■ **Task goal**:
Search the data for the word "region". Reproduce every line where it is found.

*** Block opens ***

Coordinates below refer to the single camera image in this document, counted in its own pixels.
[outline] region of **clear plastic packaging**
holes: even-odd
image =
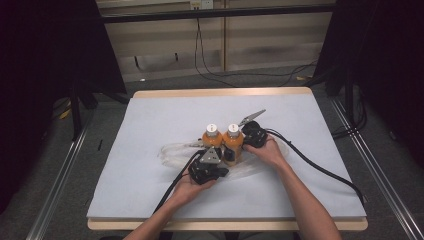
[[[280,151],[287,159],[289,154],[288,147],[279,139],[276,139]],[[198,150],[202,150],[202,141],[193,141],[189,143],[175,143],[168,144],[162,147],[159,152],[159,159],[162,165],[182,169],[187,161]],[[231,181],[243,177],[248,177],[264,171],[267,165],[263,163],[256,155],[242,150],[242,161],[235,166],[228,167],[225,163],[221,162],[218,167],[225,167],[230,170],[227,176],[220,178],[220,181]]]

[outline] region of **person's left hand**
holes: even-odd
[[[205,184],[199,185],[191,179],[188,170],[185,170],[183,177],[175,186],[171,198],[176,200],[180,205],[185,205],[195,199],[201,191],[212,187],[215,183],[216,180],[211,180]]]

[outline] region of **person's right hand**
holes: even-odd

*** Block closes ***

■ **Expected answer**:
[outline] region of **clear plastic packaging**
[outline] region of **person's left hand**
[outline] region of **person's right hand**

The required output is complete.